Dead Trees and Pink – How the FT is Bucking the Trend

Heard the one about the newspaper editor who is putting sale onto his circulation?

No joke, honest.

Check the date – April Fool’s Day isn’t until tomorrow.

It’s true, one editor of a UK national, some would argue international, stands alone in watching his global sales rise from 426,000 in 2006 to a little under 450,000 today.

To cap it all, its website is also on the rise from 4.4m in 2006 to 6.2m unique users now.

Yet because he’s not boss of a paper like The Sun, Mirror or Mail or even other broadsheet rivals like The Guardian or Times, Lionel Barber is achieving all this with very little fanfare.

So it made pretty compelling reading when a rare interview appeared in the Observer’s business and media section yesterday with the man working wonders for the institution that is the Financial Times.

It was refreshing to hear of someone at a senior newspaper level talking about “the return of competitive politics” in the UK and strengthening coverage of events rather than personalities.

But more so of his attitude to newsgathering.

He spoke of writing stories that are “believable” and “authoritative” dismissing speculation so content in the Pink ‘Un will be viewed always as “fact, reliable and accurate”.

Something that once came as standard in journalism before the need to try and boost sales with shallow PR inspired showbiz and reality TV shows was allowed to start ruling the roost.

And as news groups still struggle to come to terms with the potential of online, as websites bed in and the public and advertisers try to decide which they really prefer, Barber is content to push the traditional newspaper for all it is worth.

He still believes there is plenty of life in newsprint, buying him and his team much needed time to grow its web content at a speed which suits without fear of the monthly numbers.

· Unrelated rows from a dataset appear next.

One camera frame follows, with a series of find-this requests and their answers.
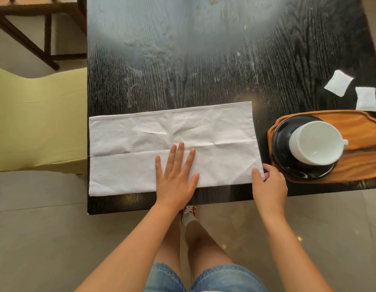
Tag white cloth napkin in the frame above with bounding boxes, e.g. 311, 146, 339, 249
88, 101, 265, 197

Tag person's left hand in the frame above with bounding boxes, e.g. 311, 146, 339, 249
155, 142, 200, 208

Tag blue denim shorts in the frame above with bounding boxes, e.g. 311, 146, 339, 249
143, 262, 268, 292

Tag person's right leg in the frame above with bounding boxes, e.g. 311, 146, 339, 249
185, 221, 235, 275

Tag person's leg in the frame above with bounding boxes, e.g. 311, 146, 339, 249
153, 215, 183, 272
185, 221, 235, 275

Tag dark brown wooden chair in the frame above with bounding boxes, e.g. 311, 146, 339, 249
0, 0, 87, 71

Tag pale green upholstered chair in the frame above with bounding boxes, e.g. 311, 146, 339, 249
0, 65, 88, 175

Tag white sock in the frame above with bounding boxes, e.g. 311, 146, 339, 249
181, 213, 198, 227

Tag white ceramic cup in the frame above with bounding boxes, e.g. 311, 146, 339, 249
289, 120, 349, 166

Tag person's left forearm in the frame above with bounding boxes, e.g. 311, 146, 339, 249
75, 202, 189, 292

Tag black saucer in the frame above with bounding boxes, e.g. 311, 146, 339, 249
271, 115, 338, 180

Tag person's right hand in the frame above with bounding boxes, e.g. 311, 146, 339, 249
251, 163, 288, 214

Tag person's right forearm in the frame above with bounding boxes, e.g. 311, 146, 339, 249
257, 198, 334, 292

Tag wooden serving tray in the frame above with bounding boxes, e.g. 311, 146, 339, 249
267, 109, 376, 184

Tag person's left leg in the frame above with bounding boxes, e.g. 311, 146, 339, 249
153, 215, 183, 272

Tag white paper sachet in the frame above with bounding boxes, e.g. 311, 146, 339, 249
355, 86, 376, 112
324, 69, 354, 97

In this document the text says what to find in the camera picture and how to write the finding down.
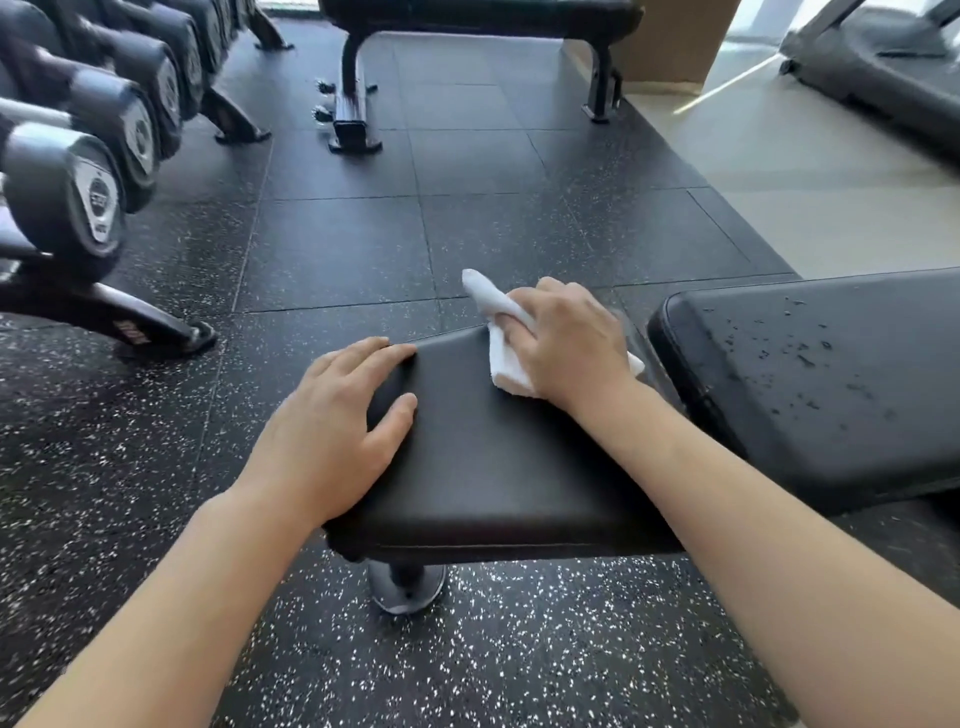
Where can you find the white cloth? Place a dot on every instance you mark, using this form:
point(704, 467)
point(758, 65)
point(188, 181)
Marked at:
point(506, 367)

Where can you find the row of black dumbbells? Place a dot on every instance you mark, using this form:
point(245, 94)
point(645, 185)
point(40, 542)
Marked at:
point(82, 187)

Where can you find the black bench back pad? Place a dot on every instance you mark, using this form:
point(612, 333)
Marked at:
point(817, 375)

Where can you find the black bench seat pad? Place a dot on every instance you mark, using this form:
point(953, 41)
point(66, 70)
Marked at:
point(487, 465)

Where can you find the black dumbbell rack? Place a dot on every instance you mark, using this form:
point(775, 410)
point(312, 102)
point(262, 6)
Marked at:
point(139, 324)

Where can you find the person's right forearm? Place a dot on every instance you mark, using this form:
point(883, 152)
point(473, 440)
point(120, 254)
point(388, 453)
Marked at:
point(757, 540)

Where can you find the person's right hand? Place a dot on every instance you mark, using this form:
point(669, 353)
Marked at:
point(577, 349)

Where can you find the person's left forearm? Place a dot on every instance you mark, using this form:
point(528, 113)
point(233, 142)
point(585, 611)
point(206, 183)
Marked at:
point(172, 615)

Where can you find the person's left thumb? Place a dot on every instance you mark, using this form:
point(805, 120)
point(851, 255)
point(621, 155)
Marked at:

He told the Observer: “When I came back to this country everyone was writing off newspapers, saying newspapers are “dead trees”. ‘Now they’re not.
“There’s a value in newspaper; it’s a different reading experience. Our newspaper sales have gone up, not down.
“If print sales are going to fall off a cliff we’re not going to sit there and hope we’re Wile E Coyote. We will adjust. But they’re not collapsing yet.”

To be fair on other editors, his title holds a very different position to other broadsheets and the tabs in that it essentially a niche publication for a specialist group.

But wouldn’t it be great if such faith in values, standards and readers could be applied elsewhere too?